Could you print the full listing again, exactly as written?
##### SUPPLIED RECORDS
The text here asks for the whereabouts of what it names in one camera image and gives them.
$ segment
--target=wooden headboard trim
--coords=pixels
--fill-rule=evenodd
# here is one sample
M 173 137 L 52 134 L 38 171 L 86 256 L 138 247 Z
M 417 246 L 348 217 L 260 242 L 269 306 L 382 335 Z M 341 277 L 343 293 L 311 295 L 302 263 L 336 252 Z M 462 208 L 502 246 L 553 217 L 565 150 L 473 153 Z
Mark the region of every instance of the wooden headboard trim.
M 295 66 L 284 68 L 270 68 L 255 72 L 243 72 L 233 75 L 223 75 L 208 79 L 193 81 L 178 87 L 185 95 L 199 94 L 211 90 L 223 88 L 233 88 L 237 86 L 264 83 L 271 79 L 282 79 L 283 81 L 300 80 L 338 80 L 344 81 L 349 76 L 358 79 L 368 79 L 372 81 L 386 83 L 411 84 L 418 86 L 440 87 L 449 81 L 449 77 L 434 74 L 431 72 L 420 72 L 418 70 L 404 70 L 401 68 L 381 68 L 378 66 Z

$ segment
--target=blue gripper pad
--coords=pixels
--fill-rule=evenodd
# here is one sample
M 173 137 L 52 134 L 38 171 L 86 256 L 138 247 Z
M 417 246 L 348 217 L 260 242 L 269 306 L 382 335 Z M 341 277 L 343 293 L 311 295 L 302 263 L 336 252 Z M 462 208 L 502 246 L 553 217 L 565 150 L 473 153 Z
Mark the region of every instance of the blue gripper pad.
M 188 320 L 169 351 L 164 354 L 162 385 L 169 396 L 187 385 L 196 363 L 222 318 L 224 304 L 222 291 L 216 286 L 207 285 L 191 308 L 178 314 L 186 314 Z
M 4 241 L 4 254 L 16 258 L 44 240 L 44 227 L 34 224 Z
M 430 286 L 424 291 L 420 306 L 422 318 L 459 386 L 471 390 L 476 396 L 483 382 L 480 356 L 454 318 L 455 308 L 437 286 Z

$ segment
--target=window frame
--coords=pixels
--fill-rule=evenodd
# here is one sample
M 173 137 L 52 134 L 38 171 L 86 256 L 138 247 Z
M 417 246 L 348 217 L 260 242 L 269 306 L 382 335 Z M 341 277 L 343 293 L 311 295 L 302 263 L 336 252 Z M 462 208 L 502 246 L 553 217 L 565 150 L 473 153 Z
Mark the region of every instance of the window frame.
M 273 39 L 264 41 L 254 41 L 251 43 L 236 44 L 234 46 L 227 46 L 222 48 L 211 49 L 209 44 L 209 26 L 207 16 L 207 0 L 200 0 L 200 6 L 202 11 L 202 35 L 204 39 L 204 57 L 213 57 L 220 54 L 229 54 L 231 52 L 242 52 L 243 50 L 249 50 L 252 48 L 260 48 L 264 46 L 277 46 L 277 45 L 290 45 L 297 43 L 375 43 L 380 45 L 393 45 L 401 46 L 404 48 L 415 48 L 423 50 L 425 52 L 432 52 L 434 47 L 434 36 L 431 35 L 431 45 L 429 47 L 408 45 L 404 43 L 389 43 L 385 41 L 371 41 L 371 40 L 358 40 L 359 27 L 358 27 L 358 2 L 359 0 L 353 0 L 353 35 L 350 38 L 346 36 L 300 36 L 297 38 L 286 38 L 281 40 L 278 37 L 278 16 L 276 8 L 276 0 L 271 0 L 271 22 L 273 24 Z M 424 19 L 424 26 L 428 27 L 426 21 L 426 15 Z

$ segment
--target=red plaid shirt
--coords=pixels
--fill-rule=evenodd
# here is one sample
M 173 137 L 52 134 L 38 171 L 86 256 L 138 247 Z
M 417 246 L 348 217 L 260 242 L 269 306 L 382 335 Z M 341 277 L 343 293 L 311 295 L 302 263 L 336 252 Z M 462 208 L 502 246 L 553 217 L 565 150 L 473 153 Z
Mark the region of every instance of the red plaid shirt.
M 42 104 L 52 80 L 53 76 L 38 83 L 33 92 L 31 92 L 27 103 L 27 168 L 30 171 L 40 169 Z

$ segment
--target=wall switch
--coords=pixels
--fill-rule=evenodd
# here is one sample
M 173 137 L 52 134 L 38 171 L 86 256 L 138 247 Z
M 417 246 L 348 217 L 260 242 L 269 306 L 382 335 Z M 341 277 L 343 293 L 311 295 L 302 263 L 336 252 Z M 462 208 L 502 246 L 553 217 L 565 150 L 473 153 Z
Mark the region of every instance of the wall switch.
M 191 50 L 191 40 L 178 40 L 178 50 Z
##########
RESPONSE TO THIS TASK:
The text here asks for the whereabouts of what it names in one camera image and gives them.
$ segment
--target=wooden headboard trim
--coords=pixels
--fill-rule=evenodd
# here is one sample
M 173 137 L 52 134 L 38 171 L 86 256 L 138 247 Z
M 417 246 L 348 217 L 260 242 L 269 306 L 382 335 Z M 341 277 L 343 293 L 311 295 L 302 263 L 336 252 Z M 462 208 L 502 246 L 553 217 L 565 150 L 473 153 Z
Mark the region of every instance of the wooden headboard trim.
M 295 66 L 284 68 L 270 68 L 255 72 L 243 72 L 233 75 L 223 75 L 208 79 L 193 81 L 178 87 L 185 95 L 199 94 L 211 90 L 223 88 L 233 88 L 237 86 L 264 83 L 271 79 L 282 79 L 283 81 L 300 80 L 338 80 L 344 81 L 349 76 L 358 79 L 368 79 L 372 81 L 386 83 L 411 84 L 418 86 L 440 87 L 449 81 L 449 77 L 434 74 L 431 72 L 420 72 L 418 70 L 404 70 L 401 68 L 381 68 L 378 66 Z

$ segment
--target=blue gripper pad
--coords=pixels
--fill-rule=evenodd
# here is one sample
M 173 137 L 52 134 L 38 171 L 86 256 L 138 247 Z
M 417 246 L 348 217 L 260 242 L 269 306 L 382 335 Z M 341 277 L 343 293 L 311 295 L 302 263 L 336 252 Z M 462 208 L 502 246 L 553 217 L 565 150 L 473 153 Z
Mark the region of every instance of the blue gripper pad.
M 188 320 L 169 351 L 164 354 L 162 385 L 169 396 L 187 385 L 196 363 L 222 318 L 224 304 L 222 291 L 216 286 L 207 285 L 191 308 L 178 314 L 186 314 Z
M 4 241 L 4 254 L 16 258 L 44 240 L 44 227 L 34 224 Z
M 430 286 L 424 291 L 420 306 L 422 318 L 459 386 L 471 390 L 476 396 L 483 382 L 480 356 L 454 318 L 455 308 L 437 286 Z

$ segment
--target=window frame
--coords=pixels
--fill-rule=evenodd
# here is one sample
M 173 137 L 52 134 L 38 171 L 86 256 L 138 247 Z
M 417 246 L 348 217 L 260 242 L 269 306 L 382 335 Z M 341 277 L 343 293 L 311 295 L 302 263 L 336 252 Z M 462 208 L 502 246 L 553 217 L 565 150 L 473 153 Z
Mark the region of every instance of the window frame.
M 273 39 L 264 41 L 254 41 L 251 43 L 236 44 L 234 46 L 227 46 L 222 48 L 211 49 L 209 44 L 209 26 L 207 16 L 207 0 L 200 0 L 200 6 L 202 11 L 202 35 L 204 39 L 204 57 L 213 57 L 220 54 L 229 54 L 231 52 L 242 52 L 243 50 L 249 50 L 252 48 L 260 48 L 264 46 L 277 46 L 277 45 L 290 45 L 297 43 L 375 43 L 380 45 L 393 45 L 401 46 L 404 48 L 415 48 L 423 50 L 425 52 L 432 52 L 434 47 L 434 36 L 431 35 L 431 45 L 429 47 L 408 45 L 404 43 L 389 43 L 385 41 L 371 41 L 371 40 L 358 40 L 359 27 L 358 27 L 358 2 L 359 0 L 353 0 L 353 35 L 350 38 L 346 36 L 300 36 L 297 38 L 286 38 L 281 40 L 278 37 L 278 16 L 276 8 L 276 0 L 271 0 L 271 22 L 273 24 Z M 424 19 L 424 26 L 428 27 L 426 21 L 426 15 Z

$ segment
--target=red plaid shirt
--coords=pixels
--fill-rule=evenodd
# here is one sample
M 173 137 L 52 134 L 38 171 L 86 256 L 138 247 Z
M 417 246 L 348 217 L 260 242 L 269 306 L 382 335 Z M 341 277 L 343 293 L 311 295 L 302 263 L 336 252 Z M 462 208 L 502 246 L 553 217 L 565 150 L 473 153 Z
Mark the region of every instance of the red plaid shirt.
M 42 104 L 52 80 L 53 76 L 38 83 L 33 92 L 31 92 L 27 103 L 27 168 L 30 171 L 40 169 Z

$ segment
--target=wall switch
--coords=pixels
--fill-rule=evenodd
# here is one sample
M 173 137 L 52 134 L 38 171 L 86 256 L 138 247 Z
M 417 246 L 348 217 L 260 242 L 269 306 L 382 335 Z M 341 277 L 343 293 L 311 295 L 302 263 L 336 252 Z M 462 208 L 502 246 L 553 217 L 565 150 L 473 153 Z
Mark the region of every instance of the wall switch.
M 191 50 L 191 40 L 178 40 L 178 50 Z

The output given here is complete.